Q: Can you talk about the demographics of the neighborhood?

A: Southeast San Diego has historically been an African-American community. The same political power base. You look at the numbers and we’re (now) 53 percent Latino. The Jacobs Philanthropy is a majority white philanthropy in a place that has been historically controlled by African-Americans. But is now shifting to a Latino power base. That power base is not necessarily fully organized yet. There’s a lot of new arrivals. There are 12 different languages in that community so 12 different cultural backgrounds. And what we see is that they do not connect. One of our issues is how do we deal with this at the Jacobs Center. As we rebuild staff, we have to rebuild a staff that is reflective of community. We’re outsiders. Which is why the community engagement component is so important. How do you really build and can we really talk about a power balance, when we’re talking about a historically uninvested community and a wealthy philanthropy? And how do you really build an authentic relationship in that regard? I would be remiss if I didn’t tell you that they are not issues of trust challenge. And particularly given what was early on, a very significant community engagement process, but a stall in the work. So communities often feel you come in, you make promises, you don’t deliver. That erodes trust over time. We’re in the show me phase. There’s some good things that are playing out. We’re trying to connect this community to the region. What we’re doing in our cultural programing, and arts programing is very important in that. We’re finding arts is a mechanism to connect cultures and begin to create dialogue across cultures. The arts is certainly a huge tool for that. It creates an understanding of culture ways and tolerance as well. My job is community building overall.

The complexity of spurring development in a long underinvested community is hard. We need a major institutional partner in a community like Southeast San Diego. But at the same time, you need workforce development. Major institutions go where there’s a skilled workforce. And how do we begin to create that kind of opportunity, for anchor institution in our community? Because it brings new people, that brings new economy. It revolves new dollars. This community cannot sustain itself, on its own dollars rotating. You have to have new economies overall.

Q: So you’re going to try to attract development, collect the rents and return them to the community …

A: Or at least the leases on the land. We’re wearing out pencils to understand what the economic model for this will be. A good idea needs to pencil out. I think there are going to be some trade-offs and we must be open and transparent with the community. We may not all agree, but at least we have the facts.

Q: So is there a giant partnership agreement with the city that has to come before the council for approval?
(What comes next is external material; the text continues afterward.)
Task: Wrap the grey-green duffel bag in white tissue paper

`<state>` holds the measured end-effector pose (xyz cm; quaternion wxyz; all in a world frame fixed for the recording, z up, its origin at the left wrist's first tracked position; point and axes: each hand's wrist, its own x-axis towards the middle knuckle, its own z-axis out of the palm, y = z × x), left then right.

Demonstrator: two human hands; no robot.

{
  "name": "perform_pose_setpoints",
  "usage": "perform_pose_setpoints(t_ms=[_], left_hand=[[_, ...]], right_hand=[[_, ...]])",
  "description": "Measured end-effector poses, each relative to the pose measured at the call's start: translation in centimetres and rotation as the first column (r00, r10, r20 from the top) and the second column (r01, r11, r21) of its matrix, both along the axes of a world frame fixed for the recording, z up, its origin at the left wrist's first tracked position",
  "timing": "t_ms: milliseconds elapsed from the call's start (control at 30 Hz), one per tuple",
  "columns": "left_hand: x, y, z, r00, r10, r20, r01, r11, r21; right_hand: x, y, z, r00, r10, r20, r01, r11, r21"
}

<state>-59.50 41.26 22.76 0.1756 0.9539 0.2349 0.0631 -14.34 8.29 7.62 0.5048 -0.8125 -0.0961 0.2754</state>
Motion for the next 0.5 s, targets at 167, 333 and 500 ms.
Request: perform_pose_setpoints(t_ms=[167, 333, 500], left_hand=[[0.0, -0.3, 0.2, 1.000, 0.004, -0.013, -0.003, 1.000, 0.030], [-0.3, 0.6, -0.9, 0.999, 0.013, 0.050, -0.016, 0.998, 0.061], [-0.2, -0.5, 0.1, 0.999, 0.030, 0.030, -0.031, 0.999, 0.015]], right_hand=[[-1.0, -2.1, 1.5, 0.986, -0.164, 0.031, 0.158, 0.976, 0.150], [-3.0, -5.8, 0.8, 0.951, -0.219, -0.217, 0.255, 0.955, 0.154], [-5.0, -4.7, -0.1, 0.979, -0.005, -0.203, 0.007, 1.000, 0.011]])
A: The technical details of that we’re working out. But we are now framing the proposal for Mayor Faulconer. I hope to present it to him by the end of October. As we try to empower community it’s not the philanthropist’s job to be employer. It’s philanthropy’s job to create pathways for people. So you’re creating an (inaudible) pathway as you create investment pathways, and you know, various (inaudible), homeownership pathways. We’re giving folks, we just, we had 10 townhomes we bought. We’re giving folks $20,000 for down-payment incentives. In many communities like this, a home is the greatest asset you can have.